> **WHAT YOU HAVE TO DO**
The pictures get dropped, while every remaining part of the listing is copied exactly.
START INFORMATION PROVIDED
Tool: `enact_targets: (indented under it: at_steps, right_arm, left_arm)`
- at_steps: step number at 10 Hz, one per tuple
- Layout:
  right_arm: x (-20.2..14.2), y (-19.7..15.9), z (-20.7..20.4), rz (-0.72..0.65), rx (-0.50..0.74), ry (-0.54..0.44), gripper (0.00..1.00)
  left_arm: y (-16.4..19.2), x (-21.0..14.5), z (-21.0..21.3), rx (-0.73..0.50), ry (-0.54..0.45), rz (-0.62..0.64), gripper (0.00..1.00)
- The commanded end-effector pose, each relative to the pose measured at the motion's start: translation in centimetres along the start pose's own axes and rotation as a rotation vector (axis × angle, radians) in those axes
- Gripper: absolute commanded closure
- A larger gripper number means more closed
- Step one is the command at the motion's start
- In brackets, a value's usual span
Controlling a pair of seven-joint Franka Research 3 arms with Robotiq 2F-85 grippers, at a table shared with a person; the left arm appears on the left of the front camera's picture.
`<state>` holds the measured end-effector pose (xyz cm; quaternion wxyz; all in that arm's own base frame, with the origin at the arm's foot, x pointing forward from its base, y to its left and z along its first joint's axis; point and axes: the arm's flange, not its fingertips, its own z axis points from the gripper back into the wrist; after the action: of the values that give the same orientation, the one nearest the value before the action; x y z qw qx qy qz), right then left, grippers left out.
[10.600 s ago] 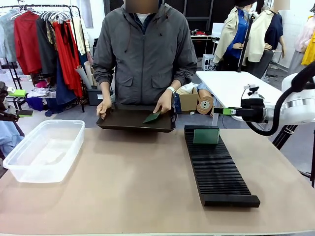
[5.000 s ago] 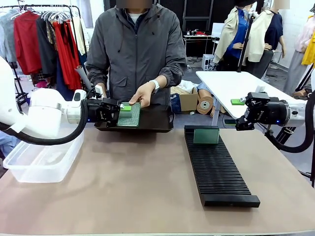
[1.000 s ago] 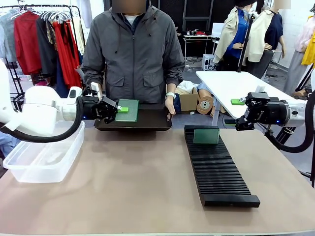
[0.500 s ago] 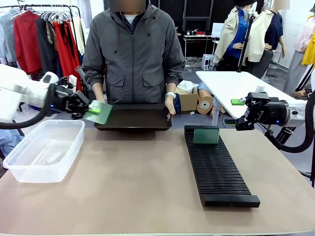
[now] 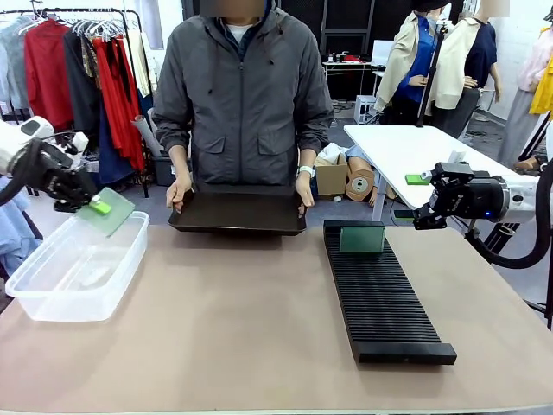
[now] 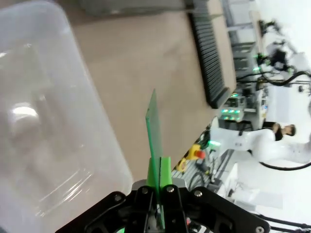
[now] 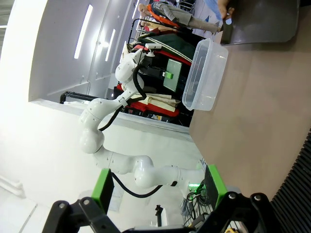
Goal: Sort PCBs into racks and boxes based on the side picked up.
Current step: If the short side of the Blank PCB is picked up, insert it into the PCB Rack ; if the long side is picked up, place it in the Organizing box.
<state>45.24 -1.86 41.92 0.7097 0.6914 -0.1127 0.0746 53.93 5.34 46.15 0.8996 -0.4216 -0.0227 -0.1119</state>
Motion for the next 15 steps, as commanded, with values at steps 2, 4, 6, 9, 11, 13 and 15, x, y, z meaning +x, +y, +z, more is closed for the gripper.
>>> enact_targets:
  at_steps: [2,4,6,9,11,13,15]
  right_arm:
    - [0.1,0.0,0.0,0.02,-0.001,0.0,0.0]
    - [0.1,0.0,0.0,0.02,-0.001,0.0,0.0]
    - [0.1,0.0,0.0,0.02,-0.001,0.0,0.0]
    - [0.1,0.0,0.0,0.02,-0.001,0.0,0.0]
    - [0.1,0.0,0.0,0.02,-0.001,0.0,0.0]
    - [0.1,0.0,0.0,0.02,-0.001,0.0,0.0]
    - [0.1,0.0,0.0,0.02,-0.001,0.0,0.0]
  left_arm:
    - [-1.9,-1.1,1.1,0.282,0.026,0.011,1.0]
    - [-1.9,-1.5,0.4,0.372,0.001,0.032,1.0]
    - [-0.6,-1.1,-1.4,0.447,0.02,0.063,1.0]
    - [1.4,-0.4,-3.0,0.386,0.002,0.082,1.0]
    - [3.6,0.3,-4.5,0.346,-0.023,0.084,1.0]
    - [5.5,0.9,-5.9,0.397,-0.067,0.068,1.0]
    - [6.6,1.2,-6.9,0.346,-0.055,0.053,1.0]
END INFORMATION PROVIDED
> **ANSWER TO THIS EXERCISE**
Tool: `enact_targets: (indented under it: at_steps, right_arm, left_arm)`
- at_steps: step number at 10 Hz, one per tuple
- Layout:
  right_arm: x (-20.2..14.2), y (-19.7..15.9), z (-20.7..20.4), rz (-0.72..0.65), rx (-0.50..0.74), ry (-0.54..0.44), gripper (0.00..1.00)
  left_arm: y (-16.4..19.2), x (-21.0..14.5), z (-21.0..21.3), rx (-0.73..0.50), ry (-0.54..0.45), rz (-0.62..0.64), gripper (0.00..1.00)
- The commanded end-effector pose, each relative to the pose measured at the motion's start: translation in centimetres along the start pose's own axes and rotation as a rotation vector (axis × angle, radians) in those axes
- Gripper: absolute commanded closure
- A larger gripper number means more closed
- Step one is the command at the motion's start
- In brackets, a value's usual span
Controlling a pair of seven-joint Franka Research 3 arms with Robotiq 2F-85 grippers, at a table shared with a person; the left arm appears on the left of the front camera's picture.
`<state>` holds the measured end-effector pose (xyz cm; quaternion wxyz; all in that arm's own base frame, with the origin at the arm's foot, x pointing forward from its base, y to its left and z along its first joint's axis; point and axes: the arm's flange, not its fingertips, its own z axis points from the gripper back into the wrist; after the action: of the values that give the same orientation, the one nearest the value before the action; x y z qw qx qy qz), right then left, grippers left out.
[10.600 s ago] 
[5.000 s ago] 
[1.000 s ago] 
[0.500 s ago] 
[now] 
[now] 
[now] 
Goal: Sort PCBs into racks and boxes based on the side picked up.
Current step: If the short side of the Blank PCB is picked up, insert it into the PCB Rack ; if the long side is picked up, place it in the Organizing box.
<state>45.24 -1.86 41.92 0.7097 0.6914 -0.1127 0.0746 53.93 5.34 46.15 0.8996 -0.4216 -0.0227 -0.1119</state>
Motion for the next 15 steps, as commanded, with values at steps 2, 4, 6, 9, 11, 13 and 15, x, y, z meaning +x, +y, +z, more is closed for the gripper.
>>> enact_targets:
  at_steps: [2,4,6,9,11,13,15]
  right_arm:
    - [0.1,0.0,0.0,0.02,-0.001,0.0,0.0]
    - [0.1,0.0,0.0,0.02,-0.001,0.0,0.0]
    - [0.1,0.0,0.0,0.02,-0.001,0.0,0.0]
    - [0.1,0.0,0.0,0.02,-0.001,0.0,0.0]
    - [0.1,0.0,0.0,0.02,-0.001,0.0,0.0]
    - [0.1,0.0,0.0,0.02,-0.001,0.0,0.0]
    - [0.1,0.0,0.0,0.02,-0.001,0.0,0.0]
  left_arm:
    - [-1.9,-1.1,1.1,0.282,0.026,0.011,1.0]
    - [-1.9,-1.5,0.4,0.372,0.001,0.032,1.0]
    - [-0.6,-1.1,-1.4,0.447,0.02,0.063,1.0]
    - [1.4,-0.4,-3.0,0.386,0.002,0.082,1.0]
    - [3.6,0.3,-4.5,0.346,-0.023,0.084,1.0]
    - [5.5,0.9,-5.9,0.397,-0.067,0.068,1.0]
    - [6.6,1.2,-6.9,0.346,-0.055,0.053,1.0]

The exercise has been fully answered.